Mars Rover Curiosity to Drill First Rock in Yellowknife Bay
NASA's Mars rover Curiosity is ready to begin drilling for the first time into a flat rock with pale veins, NASA announced Tuesday.
The rock, which lies within a shallow depression called "Yellowknife Bay", will be assessed using the robot's survey instruments. If the flat rock meets the rover engineers' approval, it will be the first rock sample to be drilled within the next two weeks. NASA scientists believe that the flat rock may hold clues to a wet history on the Red Planet.
"Drilling into a rock to collect a sample will be this mission's most challenging activity since the landing. It has never been done on Mars," Mars Science Laboratory project manager Richard Cook said in a statement.
"The drill hardware interacts energetically with Martian material we don't control. We won't be surprised if some steps in the process don't go exactly as planned the first time through."
The terrain in Yellowknife Bay differs from the rover's landing site Gale Crater, a dry streambed about a third of a mile (about 500 meters) to the west. The geological site in Yellowknife Bay had a different type of wet environment, which has raised interest in mission officials.
The rock chosen to be drilled is named "John Klein" as a tribute to the former Mars Science Laboratory deputy project manager John W. Klein, who died in 2011.
Curiosity rover will gather powdered samples from inside the rock and use them to scrub the drill. Then the rover will drill and take more samples to analyze the mineral and chemical composition of the rock.
The rover's laser-pulsing Chemistry and Camera (ChemCam) instrument has already inspected the light-toned veins on the rock and found elevated levels of calcium, sulfur and hydrogen.

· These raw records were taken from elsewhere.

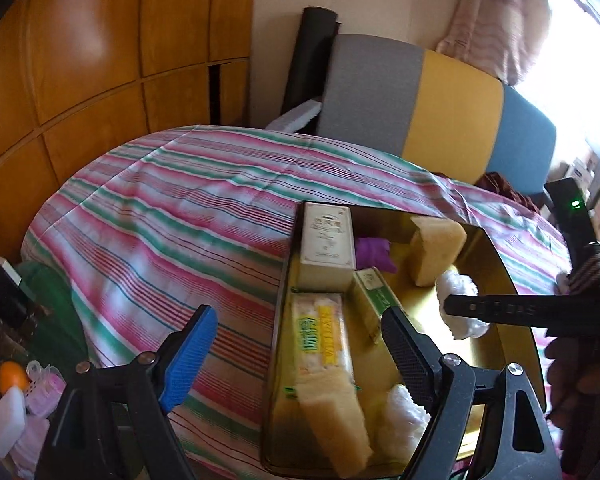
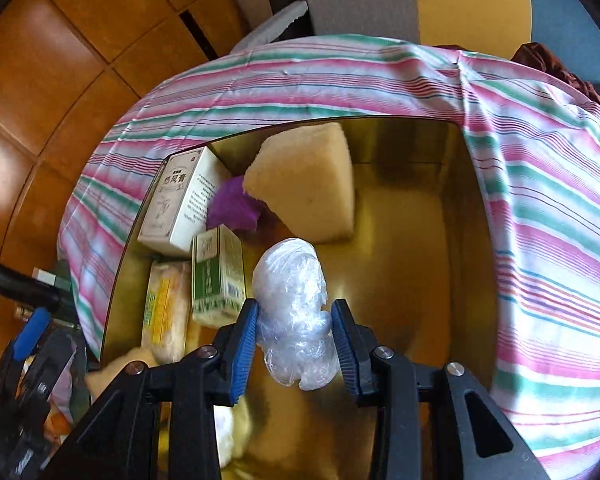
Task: Organize objects
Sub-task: 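Lower the clear plastic bundle into the tray, open right gripper, then move both tools back toward the remaining items on the cloth, then grasp another yellow sponge with the right gripper, then grasp the purple snack packet with the left gripper while the right holds the sponge, then carry the purple packet over the gold tray and open the left gripper, then lower the yellow sponge into the tray and open the right gripper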
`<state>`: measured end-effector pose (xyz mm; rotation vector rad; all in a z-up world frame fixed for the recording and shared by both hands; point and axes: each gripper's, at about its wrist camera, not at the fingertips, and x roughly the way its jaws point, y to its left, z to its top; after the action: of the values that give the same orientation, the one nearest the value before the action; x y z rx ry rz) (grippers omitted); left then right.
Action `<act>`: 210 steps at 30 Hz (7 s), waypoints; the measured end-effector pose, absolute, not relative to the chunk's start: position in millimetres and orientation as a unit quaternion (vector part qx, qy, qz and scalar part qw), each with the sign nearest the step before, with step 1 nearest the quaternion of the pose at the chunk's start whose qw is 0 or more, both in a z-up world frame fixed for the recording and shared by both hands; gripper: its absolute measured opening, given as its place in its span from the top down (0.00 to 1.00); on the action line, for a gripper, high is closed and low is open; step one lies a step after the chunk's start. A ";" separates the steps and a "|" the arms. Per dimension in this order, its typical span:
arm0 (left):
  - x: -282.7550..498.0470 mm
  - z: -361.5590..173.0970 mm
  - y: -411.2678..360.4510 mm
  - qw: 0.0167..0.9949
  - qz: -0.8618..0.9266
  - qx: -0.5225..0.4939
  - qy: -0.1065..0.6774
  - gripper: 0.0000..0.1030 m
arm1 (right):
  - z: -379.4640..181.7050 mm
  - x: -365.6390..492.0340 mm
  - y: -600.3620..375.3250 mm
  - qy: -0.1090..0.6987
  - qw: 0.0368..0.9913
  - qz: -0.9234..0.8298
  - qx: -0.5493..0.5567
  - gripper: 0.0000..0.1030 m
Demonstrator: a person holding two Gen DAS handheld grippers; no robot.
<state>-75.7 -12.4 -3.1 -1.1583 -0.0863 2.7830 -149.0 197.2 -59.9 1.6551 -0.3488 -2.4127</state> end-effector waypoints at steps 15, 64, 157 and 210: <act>-78.0 -5.1 -19.1 0.056 0.921 -0.384 -0.035 0.16 | -55.4 -141.6 206.2 -0.160 0.121 -0.819 0.538 0.56; -41.7 22.8 187.7 0.246 0.891 -0.364 0.117 0.15 | -31.4 -44.5 578.8 -0.283 -0.194 -0.836 0.428 0.32; -39.9 5.4 277.4 0.331 0.844 -0.403 0.123 0.67 | -67.6 13.6 610.6 -0.238 -0.301 -0.795 0.470 0.59; -95.5 -28.1 56.5 0.156 0.876 -0.456 -0.011 0.50 | -39.7 17.3 602.8 -0.215 -0.302 -0.828 0.420 0.59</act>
<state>-95.5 56.5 -28.1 -1.3060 -0.0308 2.5092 17.3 602.8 -39.7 1.6551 -0.8467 -3.2626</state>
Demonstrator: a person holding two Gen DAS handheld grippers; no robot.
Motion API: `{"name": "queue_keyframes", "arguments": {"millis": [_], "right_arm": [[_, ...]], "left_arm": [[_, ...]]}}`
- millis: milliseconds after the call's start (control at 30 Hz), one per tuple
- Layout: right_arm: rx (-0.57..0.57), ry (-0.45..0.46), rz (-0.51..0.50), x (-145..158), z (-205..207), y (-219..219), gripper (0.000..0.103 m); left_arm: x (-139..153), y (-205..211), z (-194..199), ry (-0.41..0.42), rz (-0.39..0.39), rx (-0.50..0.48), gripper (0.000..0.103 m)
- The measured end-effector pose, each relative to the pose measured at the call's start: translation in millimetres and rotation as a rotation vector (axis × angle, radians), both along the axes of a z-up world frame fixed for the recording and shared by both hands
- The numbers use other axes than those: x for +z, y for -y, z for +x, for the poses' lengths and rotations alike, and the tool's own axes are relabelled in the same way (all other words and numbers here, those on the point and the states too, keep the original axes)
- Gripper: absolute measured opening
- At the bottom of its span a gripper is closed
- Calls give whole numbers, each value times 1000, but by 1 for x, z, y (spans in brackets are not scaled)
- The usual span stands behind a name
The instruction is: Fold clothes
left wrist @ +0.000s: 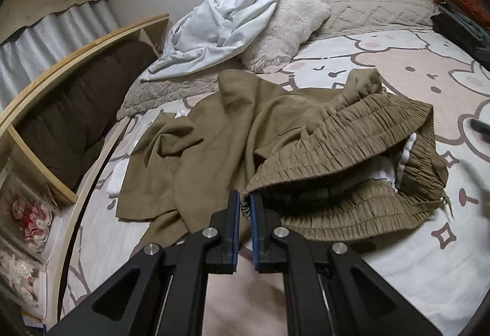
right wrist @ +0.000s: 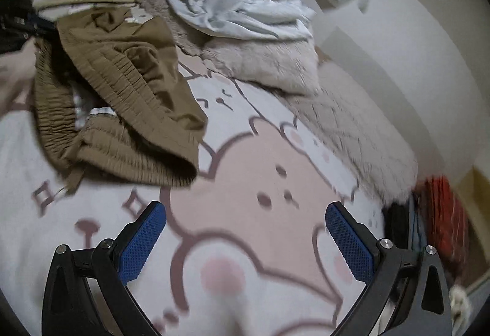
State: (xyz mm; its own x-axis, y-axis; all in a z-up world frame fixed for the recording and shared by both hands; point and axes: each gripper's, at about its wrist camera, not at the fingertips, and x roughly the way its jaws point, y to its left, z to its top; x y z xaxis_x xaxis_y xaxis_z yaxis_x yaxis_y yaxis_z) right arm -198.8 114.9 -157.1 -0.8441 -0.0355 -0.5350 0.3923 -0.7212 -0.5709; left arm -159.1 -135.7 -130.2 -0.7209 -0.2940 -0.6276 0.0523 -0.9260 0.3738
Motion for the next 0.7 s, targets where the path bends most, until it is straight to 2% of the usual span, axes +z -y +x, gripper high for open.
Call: {"name": "queue_keyframes", "arguments": {"millis": [200,267,333,367,400,500,600,700], "right_arm": [[112,-77,216,-40,-22,33,103],[120,-106,260,-50,-30,38,103],[117,-130,243,-51,-37,43,103],[122,-137,238,-51,-41,44,103],[127,-137,236,-52,-45,47,103],[124,-133,225,-52,-61,53,103],[39,-144,215,-47,-85,52,103],[-135,-151,192,-36,-113,36,103]], "left_arm": [[-4,5,-6,-14,24,3,10],[-10,2,-8,-8,-4,-1,11],[-18,-4,-9,-2,-40,-13,32],[-21,-8,-9,7,-47,-26,53],[-25,-13,-10,17,-52,-48,61],[-42,-28,-14,81,-107,-102,61],[-62,-27,-22,143,-214,-43,62],[-57,-4,-29,141,-195,71,62]]}}
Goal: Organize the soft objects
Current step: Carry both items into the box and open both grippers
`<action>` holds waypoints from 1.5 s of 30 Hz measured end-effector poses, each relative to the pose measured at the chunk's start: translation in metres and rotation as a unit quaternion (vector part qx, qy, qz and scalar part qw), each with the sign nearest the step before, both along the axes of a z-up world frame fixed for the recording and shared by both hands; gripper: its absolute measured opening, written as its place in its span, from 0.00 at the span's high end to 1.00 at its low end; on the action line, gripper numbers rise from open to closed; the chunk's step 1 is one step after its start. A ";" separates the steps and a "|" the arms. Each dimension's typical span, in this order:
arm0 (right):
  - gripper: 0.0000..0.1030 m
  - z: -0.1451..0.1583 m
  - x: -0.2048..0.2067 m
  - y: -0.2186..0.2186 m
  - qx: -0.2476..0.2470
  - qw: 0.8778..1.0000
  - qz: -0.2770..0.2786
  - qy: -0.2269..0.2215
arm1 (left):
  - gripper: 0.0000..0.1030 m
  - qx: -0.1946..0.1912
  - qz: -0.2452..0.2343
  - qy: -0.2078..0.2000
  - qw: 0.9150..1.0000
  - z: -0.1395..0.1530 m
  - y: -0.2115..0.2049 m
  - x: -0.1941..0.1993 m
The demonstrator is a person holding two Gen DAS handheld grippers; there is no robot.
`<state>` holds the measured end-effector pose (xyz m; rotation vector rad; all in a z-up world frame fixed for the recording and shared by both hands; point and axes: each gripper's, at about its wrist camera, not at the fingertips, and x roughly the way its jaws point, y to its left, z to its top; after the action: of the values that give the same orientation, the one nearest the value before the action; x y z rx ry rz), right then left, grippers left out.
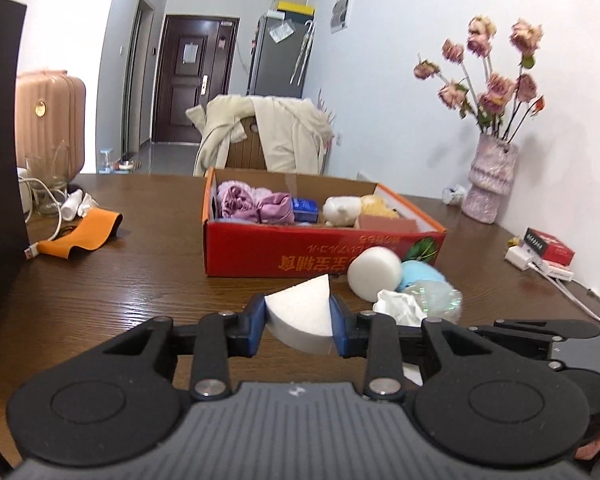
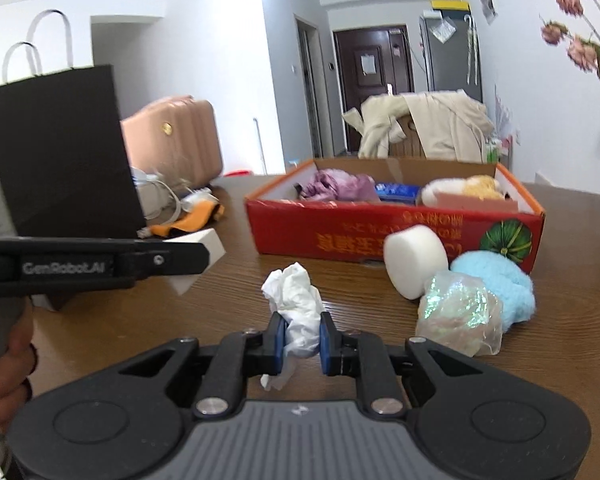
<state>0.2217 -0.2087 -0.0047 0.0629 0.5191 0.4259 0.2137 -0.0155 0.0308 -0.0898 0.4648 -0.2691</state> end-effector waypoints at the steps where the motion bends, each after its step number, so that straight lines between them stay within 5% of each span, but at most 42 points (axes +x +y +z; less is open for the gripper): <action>1: 0.84 0.004 -0.007 0.000 0.001 1.000 0.000 -0.007 | 0.67 -0.001 -0.002 -0.004 1.000 0.003 0.000 -0.005; 14: 0.84 0.023 -0.041 -0.015 0.009 0.999 -0.020 -0.038 | 0.67 -0.004 -0.007 -0.025 1.000 0.013 -0.007 -0.028; 23: 0.84 0.034 -0.008 -0.023 -0.015 0.998 -0.014 -0.051 | 0.67 -0.003 -0.027 -0.041 0.999 0.030 -0.014 0.027; 26: 0.84 0.047 0.025 -0.031 -0.033 0.997 -0.008 -0.071 | 0.67 -0.008 -0.029 -0.020 0.999 0.035 -0.020 0.076; 37: 0.82 0.051 0.231 -0.054 -0.093 0.995 0.042 0.009 | 0.67 -0.020 -0.043 0.069 0.996 0.020 -0.058 0.284; 45: 0.81 0.011 0.324 -0.039 -0.147 0.983 0.067 0.085 | 0.62 0.004 -0.042 0.139 0.989 -0.026 -0.075 0.357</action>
<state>0.5460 -0.2481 0.0064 -0.2240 0.7527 0.4744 0.5710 -0.0907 0.0045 -0.1015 0.7483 -0.3385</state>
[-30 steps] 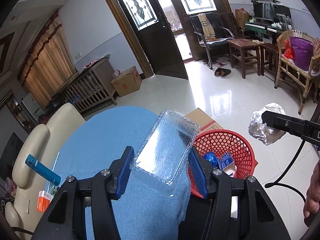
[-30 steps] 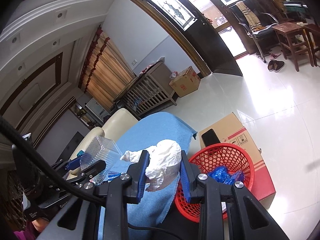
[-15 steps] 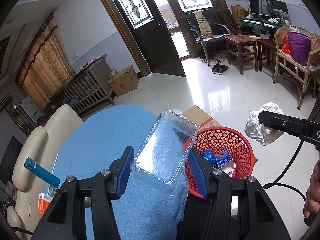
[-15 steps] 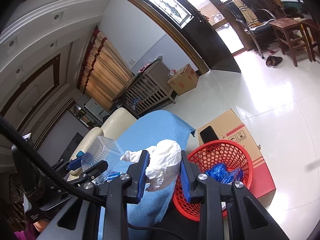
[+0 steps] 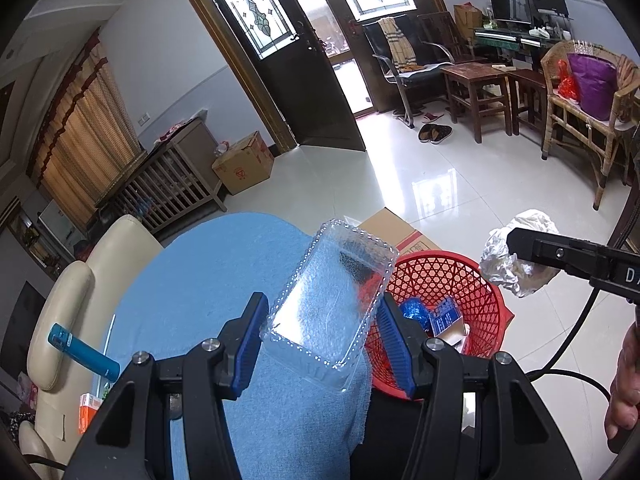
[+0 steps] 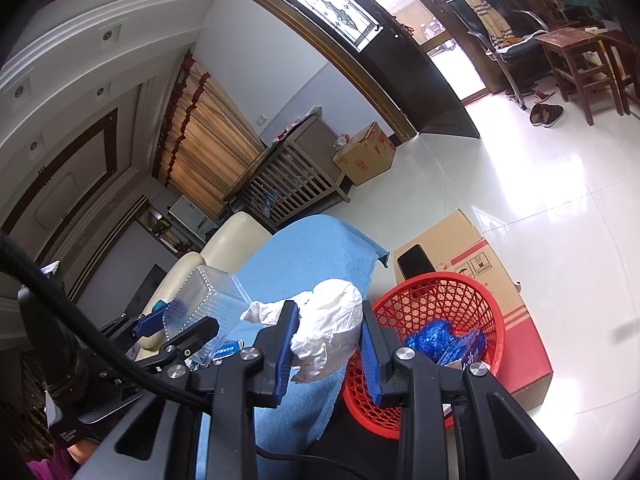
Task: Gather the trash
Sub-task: 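Carry the clear tray and white tissue toward the red basket with both tools, then open both tools over the red basket to drop the tray and tissue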
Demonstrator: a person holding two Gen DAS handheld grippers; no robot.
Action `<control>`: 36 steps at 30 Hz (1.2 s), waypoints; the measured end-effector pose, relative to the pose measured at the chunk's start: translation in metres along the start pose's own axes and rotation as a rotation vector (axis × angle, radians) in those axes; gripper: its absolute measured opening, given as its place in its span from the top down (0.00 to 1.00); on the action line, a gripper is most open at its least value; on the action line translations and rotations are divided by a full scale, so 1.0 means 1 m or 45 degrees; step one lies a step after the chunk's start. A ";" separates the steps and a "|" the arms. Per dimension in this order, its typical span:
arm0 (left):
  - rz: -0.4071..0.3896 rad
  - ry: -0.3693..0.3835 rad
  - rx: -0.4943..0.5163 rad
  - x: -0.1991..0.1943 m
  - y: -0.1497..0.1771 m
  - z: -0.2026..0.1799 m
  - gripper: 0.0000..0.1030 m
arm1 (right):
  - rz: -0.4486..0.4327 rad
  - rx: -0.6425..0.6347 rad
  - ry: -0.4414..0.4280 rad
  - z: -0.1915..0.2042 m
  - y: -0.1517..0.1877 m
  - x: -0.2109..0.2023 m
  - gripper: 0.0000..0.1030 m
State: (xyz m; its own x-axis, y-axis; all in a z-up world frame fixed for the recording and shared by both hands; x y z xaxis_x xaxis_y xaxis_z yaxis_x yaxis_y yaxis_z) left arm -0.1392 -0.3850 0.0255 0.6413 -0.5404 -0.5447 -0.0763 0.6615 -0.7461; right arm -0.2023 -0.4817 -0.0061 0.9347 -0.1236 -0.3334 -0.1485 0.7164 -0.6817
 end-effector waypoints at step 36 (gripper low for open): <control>0.173 0.346 -0.110 0.067 0.025 -0.037 0.39 | 0.073 0.231 0.217 -0.091 0.019 0.063 0.29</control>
State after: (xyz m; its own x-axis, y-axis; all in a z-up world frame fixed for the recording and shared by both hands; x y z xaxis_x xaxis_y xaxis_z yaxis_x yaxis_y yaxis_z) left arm -0.1267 -0.4241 -0.0441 0.3944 -0.5768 -0.7154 -0.2196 0.6968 -0.6828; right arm -0.1755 -0.5379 -0.0992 0.8561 -0.1821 -0.4837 -0.1250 0.8351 -0.5357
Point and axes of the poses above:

"These veins are likely composed of hydrated calcium sulfate, such as bassinite or gypsum," said ChemCam team member Nicolas Mangold of the Laboratoire de Planétologie et Géodynamique de Nantes in France. "On Earth, forming veins like these requires water circulating in fractures."
Curiosity landed on the Gale Crater Aug. 6 to determine whether environmental conditions on the planet could have ever supported microbial life. The ultimate destination of the rover, which is on a two-year mission, is Mount Sharp. The rover will carry out a six-month, non-stop journey to the base of Mount Sharp, a 3.4mile-high peak in the middle of the Gale Crater.